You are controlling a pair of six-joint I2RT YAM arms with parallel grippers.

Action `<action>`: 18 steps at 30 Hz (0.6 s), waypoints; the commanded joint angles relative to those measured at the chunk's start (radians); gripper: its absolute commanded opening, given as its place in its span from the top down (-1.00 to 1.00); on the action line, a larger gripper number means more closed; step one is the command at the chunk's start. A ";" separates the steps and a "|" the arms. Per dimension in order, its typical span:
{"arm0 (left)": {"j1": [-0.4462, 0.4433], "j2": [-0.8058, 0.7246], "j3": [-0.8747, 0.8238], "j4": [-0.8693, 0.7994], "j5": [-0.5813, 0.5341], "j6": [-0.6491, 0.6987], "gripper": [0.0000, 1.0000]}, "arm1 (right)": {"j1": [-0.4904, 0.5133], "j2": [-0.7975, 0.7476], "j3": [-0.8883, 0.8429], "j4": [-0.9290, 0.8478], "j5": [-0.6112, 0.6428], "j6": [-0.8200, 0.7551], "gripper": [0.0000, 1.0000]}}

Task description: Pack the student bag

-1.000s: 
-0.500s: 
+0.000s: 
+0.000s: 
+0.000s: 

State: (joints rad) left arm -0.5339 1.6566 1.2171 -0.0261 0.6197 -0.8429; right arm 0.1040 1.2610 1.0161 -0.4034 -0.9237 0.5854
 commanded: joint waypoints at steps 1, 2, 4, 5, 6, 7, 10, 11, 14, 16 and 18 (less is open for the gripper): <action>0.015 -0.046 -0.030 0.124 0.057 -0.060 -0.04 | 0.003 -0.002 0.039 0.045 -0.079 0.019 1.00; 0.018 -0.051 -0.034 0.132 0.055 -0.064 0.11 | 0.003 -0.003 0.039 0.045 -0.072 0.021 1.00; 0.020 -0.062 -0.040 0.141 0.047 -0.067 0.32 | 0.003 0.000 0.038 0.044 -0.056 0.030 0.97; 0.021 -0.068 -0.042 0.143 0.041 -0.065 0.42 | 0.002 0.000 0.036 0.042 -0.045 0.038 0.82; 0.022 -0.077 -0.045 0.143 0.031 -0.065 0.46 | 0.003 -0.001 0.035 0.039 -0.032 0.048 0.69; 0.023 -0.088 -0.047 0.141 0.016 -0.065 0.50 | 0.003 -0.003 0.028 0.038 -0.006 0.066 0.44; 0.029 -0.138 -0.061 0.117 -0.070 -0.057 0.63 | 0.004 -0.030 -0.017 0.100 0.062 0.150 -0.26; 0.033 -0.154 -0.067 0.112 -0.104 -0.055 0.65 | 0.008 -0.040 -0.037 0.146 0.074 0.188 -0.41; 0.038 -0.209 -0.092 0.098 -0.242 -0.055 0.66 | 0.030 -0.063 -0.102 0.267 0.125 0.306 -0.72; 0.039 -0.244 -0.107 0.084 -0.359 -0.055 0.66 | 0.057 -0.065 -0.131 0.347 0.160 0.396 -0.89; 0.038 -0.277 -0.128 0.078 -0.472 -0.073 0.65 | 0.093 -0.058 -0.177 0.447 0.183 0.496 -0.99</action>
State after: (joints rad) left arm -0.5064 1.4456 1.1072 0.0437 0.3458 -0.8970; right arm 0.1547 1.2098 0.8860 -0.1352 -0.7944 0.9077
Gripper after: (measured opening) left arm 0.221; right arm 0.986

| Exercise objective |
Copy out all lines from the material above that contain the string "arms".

| Task answer |
You are controlling a pair of six-joint I2RT YAM arms with parallel grippers.
Action `<action>`: 18 steps at 30 Hz (0.6 s), waypoints; the commanded joint angles relative to those measured at the chunk's start (radians); gripper: its absolute commanded opening, given as its place in its span from the top down (-1.00 to 1.00); on the action line, a larger gripper number means more closed; step one is the command at the chunk's start. A ";" separates the steps and a "|" the arms. Per dimension in order, its typical span:

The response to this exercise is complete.